== Segment start ==

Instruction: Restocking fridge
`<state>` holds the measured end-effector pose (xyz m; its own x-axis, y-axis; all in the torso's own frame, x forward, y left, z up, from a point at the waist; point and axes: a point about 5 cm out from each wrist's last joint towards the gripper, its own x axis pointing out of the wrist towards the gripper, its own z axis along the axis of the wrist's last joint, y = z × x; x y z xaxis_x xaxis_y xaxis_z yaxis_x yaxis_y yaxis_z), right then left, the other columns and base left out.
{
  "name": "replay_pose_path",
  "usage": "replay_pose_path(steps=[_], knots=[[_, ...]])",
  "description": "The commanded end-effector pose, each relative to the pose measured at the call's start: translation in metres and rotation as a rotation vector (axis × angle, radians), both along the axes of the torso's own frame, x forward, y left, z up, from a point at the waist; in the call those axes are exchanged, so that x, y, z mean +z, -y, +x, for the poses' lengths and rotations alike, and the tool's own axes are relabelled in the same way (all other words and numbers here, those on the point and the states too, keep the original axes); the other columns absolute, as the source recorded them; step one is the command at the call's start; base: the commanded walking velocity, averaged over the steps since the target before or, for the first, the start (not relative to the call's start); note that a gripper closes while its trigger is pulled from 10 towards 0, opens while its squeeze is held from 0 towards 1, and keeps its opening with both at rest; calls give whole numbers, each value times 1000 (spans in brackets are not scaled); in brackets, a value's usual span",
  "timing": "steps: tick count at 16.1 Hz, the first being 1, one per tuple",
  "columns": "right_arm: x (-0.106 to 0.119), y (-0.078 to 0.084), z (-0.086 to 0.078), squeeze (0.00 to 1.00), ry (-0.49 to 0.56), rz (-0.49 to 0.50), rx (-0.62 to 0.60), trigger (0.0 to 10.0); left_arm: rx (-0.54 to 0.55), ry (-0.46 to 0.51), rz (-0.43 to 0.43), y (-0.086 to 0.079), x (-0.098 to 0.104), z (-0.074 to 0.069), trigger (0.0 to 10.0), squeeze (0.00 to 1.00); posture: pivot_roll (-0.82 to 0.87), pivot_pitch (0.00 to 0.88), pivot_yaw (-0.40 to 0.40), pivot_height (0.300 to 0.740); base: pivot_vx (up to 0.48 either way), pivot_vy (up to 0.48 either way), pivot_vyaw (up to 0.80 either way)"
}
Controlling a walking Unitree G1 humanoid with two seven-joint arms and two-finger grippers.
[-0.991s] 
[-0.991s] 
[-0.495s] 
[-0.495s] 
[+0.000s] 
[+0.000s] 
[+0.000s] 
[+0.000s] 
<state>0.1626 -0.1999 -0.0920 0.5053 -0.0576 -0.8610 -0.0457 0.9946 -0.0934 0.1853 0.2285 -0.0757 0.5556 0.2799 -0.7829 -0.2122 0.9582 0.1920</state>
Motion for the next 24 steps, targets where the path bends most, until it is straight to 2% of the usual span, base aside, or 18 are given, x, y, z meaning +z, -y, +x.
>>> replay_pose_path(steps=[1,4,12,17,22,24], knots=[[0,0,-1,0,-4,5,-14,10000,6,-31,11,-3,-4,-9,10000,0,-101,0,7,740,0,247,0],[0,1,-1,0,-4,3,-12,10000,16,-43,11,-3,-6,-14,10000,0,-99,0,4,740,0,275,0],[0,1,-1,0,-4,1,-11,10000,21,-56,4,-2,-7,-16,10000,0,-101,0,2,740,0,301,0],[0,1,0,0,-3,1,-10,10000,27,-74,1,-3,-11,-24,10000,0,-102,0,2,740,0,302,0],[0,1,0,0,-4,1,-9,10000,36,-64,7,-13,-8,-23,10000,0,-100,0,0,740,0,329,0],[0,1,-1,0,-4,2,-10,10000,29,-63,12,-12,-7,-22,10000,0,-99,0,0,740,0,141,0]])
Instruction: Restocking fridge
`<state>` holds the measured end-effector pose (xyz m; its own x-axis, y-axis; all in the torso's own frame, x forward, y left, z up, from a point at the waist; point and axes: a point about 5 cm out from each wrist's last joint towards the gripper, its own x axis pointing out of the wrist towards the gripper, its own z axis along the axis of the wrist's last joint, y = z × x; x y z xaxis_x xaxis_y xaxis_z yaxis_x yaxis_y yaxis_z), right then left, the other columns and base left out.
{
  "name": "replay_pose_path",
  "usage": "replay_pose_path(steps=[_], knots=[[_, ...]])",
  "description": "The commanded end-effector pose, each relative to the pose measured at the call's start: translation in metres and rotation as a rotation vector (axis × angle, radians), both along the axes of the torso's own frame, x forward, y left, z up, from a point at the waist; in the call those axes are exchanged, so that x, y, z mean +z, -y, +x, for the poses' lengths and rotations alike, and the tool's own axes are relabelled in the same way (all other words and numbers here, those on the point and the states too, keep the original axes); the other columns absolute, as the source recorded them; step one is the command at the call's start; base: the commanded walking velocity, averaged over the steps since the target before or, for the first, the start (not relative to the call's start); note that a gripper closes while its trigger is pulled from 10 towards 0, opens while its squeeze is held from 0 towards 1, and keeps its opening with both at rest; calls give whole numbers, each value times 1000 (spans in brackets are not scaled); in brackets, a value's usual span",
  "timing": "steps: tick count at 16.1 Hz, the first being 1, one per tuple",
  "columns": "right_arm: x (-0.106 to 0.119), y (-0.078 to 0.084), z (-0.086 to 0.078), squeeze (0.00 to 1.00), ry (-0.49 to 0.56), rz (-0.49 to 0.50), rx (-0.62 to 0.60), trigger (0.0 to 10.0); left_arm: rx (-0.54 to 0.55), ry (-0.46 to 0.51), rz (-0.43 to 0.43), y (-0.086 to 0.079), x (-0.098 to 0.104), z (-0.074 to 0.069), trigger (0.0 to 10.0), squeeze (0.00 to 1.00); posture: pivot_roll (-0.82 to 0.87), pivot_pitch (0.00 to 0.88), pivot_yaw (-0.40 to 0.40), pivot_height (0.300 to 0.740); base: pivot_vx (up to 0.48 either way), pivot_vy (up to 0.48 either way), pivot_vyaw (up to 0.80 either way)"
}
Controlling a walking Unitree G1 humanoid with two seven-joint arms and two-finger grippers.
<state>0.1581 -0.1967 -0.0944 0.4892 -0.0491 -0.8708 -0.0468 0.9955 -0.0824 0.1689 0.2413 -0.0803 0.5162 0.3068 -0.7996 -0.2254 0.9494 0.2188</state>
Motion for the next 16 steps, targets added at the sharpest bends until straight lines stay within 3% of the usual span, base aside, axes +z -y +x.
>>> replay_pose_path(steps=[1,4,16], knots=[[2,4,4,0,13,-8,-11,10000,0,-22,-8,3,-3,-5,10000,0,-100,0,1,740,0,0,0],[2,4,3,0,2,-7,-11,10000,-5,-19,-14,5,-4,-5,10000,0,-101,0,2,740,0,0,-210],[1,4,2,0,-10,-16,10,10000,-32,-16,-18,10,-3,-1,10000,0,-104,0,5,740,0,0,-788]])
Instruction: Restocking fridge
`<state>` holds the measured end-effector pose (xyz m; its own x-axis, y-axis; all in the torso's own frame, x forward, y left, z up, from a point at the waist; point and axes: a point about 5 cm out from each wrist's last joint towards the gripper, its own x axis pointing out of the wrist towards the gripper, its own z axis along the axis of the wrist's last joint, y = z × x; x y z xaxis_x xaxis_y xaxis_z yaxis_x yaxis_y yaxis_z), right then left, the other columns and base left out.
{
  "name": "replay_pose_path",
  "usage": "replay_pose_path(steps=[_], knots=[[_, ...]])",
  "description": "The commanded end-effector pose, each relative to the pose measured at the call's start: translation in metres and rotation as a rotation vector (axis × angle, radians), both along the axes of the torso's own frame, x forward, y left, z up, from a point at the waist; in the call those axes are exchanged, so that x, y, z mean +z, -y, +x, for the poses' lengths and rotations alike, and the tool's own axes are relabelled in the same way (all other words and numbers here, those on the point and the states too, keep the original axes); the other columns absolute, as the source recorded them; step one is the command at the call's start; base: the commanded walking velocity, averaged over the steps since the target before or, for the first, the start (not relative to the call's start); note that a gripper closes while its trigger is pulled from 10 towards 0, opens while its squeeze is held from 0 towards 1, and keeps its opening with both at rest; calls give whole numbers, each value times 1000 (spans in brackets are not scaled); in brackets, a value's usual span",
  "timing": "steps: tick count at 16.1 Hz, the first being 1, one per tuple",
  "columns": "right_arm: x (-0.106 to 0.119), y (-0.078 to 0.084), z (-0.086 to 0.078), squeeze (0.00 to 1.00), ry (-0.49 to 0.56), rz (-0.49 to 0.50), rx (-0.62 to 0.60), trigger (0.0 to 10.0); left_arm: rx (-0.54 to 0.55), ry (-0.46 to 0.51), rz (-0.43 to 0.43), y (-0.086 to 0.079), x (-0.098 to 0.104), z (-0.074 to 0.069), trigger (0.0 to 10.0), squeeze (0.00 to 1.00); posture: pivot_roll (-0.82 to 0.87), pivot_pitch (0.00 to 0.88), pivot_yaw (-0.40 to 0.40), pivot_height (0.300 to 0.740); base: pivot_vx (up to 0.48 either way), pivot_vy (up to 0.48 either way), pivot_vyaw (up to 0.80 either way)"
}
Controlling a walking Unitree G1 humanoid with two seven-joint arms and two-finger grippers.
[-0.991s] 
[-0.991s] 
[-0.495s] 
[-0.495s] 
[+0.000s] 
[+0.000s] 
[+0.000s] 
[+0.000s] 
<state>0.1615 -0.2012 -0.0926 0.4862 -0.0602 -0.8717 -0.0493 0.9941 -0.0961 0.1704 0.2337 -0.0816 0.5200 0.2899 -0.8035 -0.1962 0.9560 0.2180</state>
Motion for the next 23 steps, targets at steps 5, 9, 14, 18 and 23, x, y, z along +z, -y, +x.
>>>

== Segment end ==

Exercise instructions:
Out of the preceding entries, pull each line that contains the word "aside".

Written solution:
Motion for the next 24 steps, targets where the path bends most, until it is straight to 2% of the usual span, base aside, or 18 are given, x, y, z meaning +z, -y, +x.
Motion for the next 16 steps, targets added at the sharpest bends until straight lines stay within 3% of the usual span, base aside, axes +z -y +x.

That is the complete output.